Wwhen the pandemic took hold in New York City in March 2020 and the Well + Goods office closed, I never got the chance to gather my pride and joy: a small, ridiculously sweet cactus that lived on my desk. But when I finally had to pick up my belongings six months later in September, I gratefully found that it clung to life. It resisted neglect of human care, but it clearly did not like it. While very much alive, the cactus was thin from using its water reserves. Contrary to what people think, I realized that some succulents and cacti need more attention than many of us are aware of.
“When I first became a plant parent, I went a little overboard with cacti and succulents because I heard they were some of the easiest to care for and they thrive on neglect,” says Maryah Greene, a plant expert and stylist who also retires The herbalist. “However, I was not aware that there are so many differences between the different types and that some prefer more water than others.”
“There are so many differences between the different types of cacti and succulents, and some prefer more water than others.” – Maryah Greene, plant expert
Greene shares what you should know about succulents and cactus care in the latest section of Greene Thumb from Well + Good, YouTube series on plant care. We often treat these plant varieties as a monolith, which Greene says is wrong and can lead to improper care.
“There are over 6,500 species of succulents,” Greene says. “Long ago in the history of evolution, cacti actually had leaves. But over time, they evolved into a transition so that they could live in their changing climate. As their climate changed and became drier, they began to store water, and they lost their leaves., and eventually they began to change shape, making them look a little taller and rounder, as they do now. “
In this episode, Greene dispels common myths and shares some great facts about succulents and cactus care. Check them out below
The 3 most important things to know about succulents and cactus care
Succulents need water
“A fairly common misconception is that succulents rarely need water,” says Greene. “It actually depends on the type of succulents and the region it comes from.” For example, some succulents such as aloe and haworthia developed in areas that received a lot of rain at once followed by periods of drought.
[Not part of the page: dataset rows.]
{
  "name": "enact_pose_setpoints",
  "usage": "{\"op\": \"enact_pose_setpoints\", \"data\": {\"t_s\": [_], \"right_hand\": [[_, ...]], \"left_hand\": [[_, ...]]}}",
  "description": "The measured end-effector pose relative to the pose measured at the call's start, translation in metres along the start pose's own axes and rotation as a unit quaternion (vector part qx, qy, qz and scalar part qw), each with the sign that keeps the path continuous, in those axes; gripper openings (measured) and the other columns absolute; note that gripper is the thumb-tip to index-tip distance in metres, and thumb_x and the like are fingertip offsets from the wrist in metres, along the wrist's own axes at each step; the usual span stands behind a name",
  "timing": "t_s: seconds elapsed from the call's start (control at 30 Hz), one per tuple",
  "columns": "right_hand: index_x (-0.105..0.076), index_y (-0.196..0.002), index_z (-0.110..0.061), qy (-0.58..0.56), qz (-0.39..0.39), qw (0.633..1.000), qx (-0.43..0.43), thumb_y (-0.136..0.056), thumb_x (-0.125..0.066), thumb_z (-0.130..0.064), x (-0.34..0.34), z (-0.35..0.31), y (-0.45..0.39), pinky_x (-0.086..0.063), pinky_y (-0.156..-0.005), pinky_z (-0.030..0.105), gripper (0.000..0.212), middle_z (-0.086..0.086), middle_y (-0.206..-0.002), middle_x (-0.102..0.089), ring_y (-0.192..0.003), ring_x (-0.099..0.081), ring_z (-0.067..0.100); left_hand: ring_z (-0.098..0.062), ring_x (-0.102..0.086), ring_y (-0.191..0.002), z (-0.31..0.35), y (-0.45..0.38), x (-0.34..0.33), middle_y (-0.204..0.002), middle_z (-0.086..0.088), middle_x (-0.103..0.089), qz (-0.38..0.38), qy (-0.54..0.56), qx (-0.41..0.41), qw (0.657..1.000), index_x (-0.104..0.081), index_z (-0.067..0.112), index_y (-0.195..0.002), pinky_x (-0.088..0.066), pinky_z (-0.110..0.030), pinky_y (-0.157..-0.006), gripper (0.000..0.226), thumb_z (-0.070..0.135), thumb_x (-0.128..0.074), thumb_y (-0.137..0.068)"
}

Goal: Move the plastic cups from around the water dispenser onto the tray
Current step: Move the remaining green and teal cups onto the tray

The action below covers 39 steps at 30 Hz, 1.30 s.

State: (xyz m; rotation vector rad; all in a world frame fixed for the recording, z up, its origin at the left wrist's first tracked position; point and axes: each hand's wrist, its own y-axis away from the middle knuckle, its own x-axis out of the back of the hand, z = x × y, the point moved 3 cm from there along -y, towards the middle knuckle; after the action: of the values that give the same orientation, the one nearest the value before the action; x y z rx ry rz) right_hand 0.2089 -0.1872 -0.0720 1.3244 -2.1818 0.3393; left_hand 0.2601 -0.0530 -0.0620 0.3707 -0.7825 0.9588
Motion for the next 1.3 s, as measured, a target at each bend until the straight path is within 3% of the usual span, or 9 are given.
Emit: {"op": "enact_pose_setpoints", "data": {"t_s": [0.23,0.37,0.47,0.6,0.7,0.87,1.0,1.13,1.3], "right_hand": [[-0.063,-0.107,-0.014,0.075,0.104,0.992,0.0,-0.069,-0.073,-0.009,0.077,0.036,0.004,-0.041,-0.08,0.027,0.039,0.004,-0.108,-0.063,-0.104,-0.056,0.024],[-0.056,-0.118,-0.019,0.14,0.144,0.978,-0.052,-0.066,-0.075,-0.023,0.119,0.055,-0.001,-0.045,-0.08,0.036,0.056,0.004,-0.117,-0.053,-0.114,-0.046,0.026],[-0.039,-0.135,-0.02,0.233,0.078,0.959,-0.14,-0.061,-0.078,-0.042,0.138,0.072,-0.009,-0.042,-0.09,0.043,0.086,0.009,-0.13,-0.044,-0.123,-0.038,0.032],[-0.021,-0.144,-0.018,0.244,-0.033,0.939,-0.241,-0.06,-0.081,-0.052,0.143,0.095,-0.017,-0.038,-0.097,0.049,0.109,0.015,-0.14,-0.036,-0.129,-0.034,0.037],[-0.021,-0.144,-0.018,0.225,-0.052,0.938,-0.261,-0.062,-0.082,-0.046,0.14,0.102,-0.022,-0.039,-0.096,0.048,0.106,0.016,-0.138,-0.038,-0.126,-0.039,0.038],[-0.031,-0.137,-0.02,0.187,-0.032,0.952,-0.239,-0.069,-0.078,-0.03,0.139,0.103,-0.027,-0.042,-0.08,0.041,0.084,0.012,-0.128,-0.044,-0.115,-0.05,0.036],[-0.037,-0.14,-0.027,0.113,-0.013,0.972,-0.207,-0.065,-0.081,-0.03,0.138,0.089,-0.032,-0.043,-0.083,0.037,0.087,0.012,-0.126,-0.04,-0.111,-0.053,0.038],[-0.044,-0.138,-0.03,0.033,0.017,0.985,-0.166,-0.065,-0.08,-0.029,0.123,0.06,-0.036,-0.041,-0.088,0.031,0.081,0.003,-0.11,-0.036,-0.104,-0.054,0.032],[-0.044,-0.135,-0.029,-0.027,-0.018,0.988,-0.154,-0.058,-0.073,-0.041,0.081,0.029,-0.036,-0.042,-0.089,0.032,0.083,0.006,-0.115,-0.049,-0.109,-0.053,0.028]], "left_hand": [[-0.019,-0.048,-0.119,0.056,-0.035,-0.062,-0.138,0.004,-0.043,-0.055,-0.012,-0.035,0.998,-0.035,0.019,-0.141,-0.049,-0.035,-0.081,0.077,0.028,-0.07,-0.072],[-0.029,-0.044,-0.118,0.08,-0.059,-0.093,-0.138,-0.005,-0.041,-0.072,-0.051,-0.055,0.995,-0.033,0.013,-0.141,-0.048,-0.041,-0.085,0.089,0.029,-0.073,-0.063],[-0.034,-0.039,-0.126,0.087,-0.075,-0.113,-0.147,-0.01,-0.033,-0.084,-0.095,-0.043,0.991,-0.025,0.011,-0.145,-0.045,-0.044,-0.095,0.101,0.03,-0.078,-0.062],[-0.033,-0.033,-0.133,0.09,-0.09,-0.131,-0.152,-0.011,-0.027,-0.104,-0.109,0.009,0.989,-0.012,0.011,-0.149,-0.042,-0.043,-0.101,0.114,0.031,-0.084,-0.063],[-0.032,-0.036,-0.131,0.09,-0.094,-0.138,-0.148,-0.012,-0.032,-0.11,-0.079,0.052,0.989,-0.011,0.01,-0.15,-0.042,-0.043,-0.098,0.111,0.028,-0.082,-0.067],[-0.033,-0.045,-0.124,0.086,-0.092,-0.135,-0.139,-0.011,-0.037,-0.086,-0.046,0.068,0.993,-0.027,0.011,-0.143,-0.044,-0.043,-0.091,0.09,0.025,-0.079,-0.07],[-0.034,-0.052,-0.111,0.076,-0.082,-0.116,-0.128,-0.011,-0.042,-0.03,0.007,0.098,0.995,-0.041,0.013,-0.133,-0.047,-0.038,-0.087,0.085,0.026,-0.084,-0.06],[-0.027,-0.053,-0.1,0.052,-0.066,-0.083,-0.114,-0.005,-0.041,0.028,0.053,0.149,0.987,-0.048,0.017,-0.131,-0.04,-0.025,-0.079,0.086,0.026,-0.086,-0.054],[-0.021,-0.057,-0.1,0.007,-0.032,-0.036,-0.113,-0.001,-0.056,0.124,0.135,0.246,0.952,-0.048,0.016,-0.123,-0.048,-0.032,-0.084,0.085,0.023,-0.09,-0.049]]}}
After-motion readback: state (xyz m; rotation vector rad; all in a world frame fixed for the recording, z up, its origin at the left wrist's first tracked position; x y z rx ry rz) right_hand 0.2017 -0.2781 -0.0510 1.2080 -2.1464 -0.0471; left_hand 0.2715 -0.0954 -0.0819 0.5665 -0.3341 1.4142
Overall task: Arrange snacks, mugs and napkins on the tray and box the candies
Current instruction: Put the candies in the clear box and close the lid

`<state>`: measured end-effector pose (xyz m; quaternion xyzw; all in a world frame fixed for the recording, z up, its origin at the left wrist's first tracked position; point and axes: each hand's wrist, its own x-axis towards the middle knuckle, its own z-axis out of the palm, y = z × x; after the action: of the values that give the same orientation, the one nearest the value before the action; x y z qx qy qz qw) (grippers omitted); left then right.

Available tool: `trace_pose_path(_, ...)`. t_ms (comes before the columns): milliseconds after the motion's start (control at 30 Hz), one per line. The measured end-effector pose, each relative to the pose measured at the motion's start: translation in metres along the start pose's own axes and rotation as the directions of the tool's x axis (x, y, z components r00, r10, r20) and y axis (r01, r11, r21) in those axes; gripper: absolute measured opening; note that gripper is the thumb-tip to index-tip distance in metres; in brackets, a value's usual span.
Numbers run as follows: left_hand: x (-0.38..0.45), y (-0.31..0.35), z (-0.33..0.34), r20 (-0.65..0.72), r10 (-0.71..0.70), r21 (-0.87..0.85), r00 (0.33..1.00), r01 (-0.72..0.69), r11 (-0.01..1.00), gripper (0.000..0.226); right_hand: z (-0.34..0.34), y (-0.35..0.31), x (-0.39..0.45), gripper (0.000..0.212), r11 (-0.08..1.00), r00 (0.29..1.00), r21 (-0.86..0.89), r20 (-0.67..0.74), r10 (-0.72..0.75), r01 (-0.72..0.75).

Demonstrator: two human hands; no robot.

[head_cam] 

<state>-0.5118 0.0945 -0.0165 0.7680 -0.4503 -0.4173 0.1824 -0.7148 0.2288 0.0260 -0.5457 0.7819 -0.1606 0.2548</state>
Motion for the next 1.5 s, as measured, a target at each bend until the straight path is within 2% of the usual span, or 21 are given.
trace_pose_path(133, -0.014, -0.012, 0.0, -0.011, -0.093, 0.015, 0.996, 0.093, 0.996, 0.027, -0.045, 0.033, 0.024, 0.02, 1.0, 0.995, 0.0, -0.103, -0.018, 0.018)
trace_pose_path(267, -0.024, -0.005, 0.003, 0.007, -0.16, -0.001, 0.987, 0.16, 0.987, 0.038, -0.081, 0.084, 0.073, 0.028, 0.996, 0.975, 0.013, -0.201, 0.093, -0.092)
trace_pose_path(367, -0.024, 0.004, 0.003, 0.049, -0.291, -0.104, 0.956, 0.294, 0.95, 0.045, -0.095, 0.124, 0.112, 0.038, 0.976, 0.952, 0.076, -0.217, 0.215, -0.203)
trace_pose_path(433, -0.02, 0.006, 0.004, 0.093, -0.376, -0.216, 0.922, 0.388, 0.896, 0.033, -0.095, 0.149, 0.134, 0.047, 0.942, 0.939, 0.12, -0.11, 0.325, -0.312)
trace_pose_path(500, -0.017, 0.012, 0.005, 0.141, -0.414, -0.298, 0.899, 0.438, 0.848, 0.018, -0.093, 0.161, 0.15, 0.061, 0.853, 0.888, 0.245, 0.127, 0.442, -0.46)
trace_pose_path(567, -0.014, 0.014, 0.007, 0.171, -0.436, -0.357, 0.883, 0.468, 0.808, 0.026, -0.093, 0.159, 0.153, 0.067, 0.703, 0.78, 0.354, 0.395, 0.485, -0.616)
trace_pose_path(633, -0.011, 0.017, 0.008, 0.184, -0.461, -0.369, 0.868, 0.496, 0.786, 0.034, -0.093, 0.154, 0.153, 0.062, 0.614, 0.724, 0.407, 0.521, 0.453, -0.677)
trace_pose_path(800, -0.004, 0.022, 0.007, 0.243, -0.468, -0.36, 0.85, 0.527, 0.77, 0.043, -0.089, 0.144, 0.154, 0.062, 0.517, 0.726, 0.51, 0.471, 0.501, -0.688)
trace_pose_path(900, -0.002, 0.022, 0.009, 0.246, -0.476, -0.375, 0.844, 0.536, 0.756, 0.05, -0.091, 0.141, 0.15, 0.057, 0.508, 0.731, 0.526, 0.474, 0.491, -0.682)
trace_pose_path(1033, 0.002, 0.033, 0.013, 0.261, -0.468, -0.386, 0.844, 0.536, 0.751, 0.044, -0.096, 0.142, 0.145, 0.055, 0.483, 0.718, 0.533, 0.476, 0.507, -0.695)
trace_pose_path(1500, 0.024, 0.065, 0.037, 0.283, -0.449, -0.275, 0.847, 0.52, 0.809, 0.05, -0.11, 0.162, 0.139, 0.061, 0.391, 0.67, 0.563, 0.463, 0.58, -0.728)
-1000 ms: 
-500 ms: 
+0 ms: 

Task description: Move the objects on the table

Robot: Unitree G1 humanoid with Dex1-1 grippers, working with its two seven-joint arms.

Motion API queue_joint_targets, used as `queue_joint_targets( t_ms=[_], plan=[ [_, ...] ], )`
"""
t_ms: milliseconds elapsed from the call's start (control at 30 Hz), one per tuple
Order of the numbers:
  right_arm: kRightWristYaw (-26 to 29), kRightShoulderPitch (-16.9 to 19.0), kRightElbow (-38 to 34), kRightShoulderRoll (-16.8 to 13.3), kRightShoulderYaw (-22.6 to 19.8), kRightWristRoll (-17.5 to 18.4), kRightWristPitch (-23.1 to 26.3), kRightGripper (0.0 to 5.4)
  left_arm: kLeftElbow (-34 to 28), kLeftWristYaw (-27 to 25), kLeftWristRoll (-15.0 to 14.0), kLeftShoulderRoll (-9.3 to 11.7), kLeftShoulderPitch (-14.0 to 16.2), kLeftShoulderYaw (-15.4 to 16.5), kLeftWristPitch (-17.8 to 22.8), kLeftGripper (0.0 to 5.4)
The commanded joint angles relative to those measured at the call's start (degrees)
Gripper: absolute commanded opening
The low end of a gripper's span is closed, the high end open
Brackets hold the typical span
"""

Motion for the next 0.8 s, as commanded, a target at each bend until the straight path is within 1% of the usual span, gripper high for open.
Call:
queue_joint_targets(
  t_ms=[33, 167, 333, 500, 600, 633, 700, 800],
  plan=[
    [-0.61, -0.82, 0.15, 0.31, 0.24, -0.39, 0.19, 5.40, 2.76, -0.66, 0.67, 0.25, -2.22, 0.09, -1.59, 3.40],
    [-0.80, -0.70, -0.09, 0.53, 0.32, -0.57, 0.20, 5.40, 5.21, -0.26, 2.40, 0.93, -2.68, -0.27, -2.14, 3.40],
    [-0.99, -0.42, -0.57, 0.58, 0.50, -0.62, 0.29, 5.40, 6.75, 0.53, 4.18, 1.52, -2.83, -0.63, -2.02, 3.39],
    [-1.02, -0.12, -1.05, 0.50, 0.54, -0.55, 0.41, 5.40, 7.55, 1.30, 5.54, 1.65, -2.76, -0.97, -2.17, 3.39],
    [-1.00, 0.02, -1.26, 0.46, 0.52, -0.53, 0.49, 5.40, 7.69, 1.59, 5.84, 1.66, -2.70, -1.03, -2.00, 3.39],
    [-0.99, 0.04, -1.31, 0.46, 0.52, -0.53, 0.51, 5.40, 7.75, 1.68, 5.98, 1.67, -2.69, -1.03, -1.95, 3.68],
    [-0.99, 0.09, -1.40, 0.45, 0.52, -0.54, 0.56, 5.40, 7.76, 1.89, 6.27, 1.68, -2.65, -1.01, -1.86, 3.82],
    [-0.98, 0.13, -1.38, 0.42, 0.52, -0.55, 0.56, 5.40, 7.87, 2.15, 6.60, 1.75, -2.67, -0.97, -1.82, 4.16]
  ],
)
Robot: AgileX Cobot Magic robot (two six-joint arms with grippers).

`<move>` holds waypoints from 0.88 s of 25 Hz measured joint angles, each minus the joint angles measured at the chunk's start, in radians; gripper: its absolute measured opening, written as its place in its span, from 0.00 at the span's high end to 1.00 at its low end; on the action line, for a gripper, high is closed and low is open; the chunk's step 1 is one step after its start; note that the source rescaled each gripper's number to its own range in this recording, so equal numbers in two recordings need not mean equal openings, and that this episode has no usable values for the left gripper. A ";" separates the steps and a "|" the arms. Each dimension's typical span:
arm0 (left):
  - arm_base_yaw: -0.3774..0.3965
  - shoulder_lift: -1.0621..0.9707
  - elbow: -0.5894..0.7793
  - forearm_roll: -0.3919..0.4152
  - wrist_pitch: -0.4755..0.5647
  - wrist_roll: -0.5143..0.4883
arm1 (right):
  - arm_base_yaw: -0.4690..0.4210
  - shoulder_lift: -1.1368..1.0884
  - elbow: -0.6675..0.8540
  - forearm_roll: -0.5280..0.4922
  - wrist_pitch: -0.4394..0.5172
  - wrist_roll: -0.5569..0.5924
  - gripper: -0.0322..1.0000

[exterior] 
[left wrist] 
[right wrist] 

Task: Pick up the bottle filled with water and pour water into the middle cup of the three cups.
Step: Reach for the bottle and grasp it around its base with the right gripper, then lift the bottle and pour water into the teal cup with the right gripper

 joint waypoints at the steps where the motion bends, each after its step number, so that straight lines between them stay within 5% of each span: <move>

“This aloe vera plant is a perfect example of a succulent that can hold a lot of water in its leaves,” says Greene. “You may have seen them grow quite large and deserts, but even at home they can become quite large and leaf sizes.”
In addition to considering what type of succulent you have, you also need to adapt watering to the season. “This will dictate how often and how much water it should receive,” she says.
2. You should always water succulents first thing in the morning
“Another misconception that I hear from my clients all the time is that succulents can be watered almost anytime of the day,” Greene says. “They actually prefer to be watered in the morning, especially before the sun gets strongest.”
Succulents do not need to be replanted as often
“[Succulents] does not need to be replanted as often as other houseplants, “says Greene.” Most succulents grow quite slowly, as you may know. But they also will not go into anything too large because too much soil will keep the plant too moist … the soil should be dry. “For smaller succulents, consider a small plant box with a drain hole, like the pot below, there are four inches wide and three inches high.
You also want to make sure you are using the right soil. “You can often buy your own juicy cactus soil, because if you feel adventurous, you can make your own,” Greene says. “You can use ordinary homable soil and just add a little bit of perlite sand or an extra drainage stone.”